▶ **Exercise aim**: Retype the data that follows, keeping every character the same.

+++

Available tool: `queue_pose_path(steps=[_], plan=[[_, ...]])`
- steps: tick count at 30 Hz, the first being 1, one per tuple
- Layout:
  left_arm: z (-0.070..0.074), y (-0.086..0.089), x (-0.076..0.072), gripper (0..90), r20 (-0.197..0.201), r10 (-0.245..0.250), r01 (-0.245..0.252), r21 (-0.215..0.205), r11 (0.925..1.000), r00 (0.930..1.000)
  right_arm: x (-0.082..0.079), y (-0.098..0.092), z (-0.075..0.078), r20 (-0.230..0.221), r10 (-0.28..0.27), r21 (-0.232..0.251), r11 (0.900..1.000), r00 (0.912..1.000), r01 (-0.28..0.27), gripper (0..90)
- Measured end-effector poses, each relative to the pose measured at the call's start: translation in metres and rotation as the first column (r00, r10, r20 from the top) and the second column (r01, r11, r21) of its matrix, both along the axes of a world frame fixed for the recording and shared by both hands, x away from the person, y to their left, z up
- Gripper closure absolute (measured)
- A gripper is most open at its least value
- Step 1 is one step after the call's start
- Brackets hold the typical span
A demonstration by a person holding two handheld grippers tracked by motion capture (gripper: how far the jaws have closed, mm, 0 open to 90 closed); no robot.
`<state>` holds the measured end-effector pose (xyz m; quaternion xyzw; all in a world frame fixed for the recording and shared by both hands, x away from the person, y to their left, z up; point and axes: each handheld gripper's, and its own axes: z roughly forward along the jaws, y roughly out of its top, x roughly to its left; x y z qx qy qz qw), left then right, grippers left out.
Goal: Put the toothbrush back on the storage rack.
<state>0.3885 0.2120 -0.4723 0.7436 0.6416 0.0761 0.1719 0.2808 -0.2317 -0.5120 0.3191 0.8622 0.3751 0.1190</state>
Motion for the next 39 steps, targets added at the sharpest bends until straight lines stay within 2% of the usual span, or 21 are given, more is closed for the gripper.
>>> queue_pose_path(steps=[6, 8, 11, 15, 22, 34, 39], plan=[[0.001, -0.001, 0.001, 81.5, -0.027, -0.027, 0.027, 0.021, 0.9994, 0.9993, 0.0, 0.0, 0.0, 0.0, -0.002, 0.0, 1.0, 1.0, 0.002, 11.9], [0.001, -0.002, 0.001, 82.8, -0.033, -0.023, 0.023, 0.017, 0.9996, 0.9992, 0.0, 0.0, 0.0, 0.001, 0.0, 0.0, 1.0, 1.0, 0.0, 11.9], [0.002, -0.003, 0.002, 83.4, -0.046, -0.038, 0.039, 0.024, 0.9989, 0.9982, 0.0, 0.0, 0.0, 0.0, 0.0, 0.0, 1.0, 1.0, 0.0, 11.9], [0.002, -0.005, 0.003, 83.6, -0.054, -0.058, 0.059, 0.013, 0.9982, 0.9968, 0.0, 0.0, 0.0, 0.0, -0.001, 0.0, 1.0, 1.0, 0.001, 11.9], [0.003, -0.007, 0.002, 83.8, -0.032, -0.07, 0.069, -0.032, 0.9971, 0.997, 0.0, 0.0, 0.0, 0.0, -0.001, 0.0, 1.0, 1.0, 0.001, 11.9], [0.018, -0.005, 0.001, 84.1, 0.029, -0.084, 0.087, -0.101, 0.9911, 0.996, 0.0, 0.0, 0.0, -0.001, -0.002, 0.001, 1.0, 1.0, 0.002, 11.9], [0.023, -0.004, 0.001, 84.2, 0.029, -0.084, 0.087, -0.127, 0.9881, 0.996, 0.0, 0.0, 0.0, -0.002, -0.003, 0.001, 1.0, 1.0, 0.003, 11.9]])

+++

▶ **Task solution**:
Available tool: `queue_pose_path(steps=[_], plan=[[_, ...]])`
- steps: tick count at 30 Hz, the first being 1, one per tuple
- Layout:
  left_arm: z (-0.070..0.074), y (-0.086..0.089), x (-0.076..0.072), gripper (0..90), r20 (-0.197..0.201), r10 (-0.245..0.250), r01 (-0.245..0.252), r21 (-0.215..0.205), r11 (0.925..1.000), r00 (0.930..1.000)
  right_arm: x (-0.082..0.079), y (-0.098..0.092), z (-0.075..0.078), r20 (-0.230..0.221), r10 (-0.28..0.27), r21 (-0.232..0.251), r11 (0.900..1.000), r00 (0.912..1.000), r01 (-0.28..0.27), gripper (0..90)
- Measured end-effector poses, each relative to the pose measured at the call's start: translation in metres and rotation as the first column (r00, r10, r20 from the top) and the second column (r01, r11, r21) of its matrix, both along the axes of a world frame fixed for the recording and shared by both hands, x away from the person, y to their left, z up
- Gripper closure absolute (measured)
- A gripper is most open at its least value
- Step 1 is one step after the call's start
- Brackets hold the typical span
A demonstration by a person holding two handheld grippers tracked by motion capture (gripper: how far the jaws have closed, mm, 0 open to 90 closed); no robot.
`<state>` holds the measured end-effector pose (xyz m; quaternion xyzw; all in a world frame fixed for the recording and shared by both hands, x away from the person, y to their left, z up; point and axes: each handheld gripper's, and its own axes: z roughly forward along the jaws, y roughly out of its top, x roughly to its left; x y z qx qy qz qw), left then right, grippers left out.
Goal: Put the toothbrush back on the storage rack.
<state>0.3885 0.2120 -0.4723 0.7436 0.6416 0.0761 0.1719 0.2808 -0.2317 -0.5120 0.3191 0.8622 0.3751 0.1190</state>
Motion for the next 39 steps, targets added at the sharpest bends until straight lines stay within 2% of the usual span, or 21 are given, more is closed for the gripper.
>>> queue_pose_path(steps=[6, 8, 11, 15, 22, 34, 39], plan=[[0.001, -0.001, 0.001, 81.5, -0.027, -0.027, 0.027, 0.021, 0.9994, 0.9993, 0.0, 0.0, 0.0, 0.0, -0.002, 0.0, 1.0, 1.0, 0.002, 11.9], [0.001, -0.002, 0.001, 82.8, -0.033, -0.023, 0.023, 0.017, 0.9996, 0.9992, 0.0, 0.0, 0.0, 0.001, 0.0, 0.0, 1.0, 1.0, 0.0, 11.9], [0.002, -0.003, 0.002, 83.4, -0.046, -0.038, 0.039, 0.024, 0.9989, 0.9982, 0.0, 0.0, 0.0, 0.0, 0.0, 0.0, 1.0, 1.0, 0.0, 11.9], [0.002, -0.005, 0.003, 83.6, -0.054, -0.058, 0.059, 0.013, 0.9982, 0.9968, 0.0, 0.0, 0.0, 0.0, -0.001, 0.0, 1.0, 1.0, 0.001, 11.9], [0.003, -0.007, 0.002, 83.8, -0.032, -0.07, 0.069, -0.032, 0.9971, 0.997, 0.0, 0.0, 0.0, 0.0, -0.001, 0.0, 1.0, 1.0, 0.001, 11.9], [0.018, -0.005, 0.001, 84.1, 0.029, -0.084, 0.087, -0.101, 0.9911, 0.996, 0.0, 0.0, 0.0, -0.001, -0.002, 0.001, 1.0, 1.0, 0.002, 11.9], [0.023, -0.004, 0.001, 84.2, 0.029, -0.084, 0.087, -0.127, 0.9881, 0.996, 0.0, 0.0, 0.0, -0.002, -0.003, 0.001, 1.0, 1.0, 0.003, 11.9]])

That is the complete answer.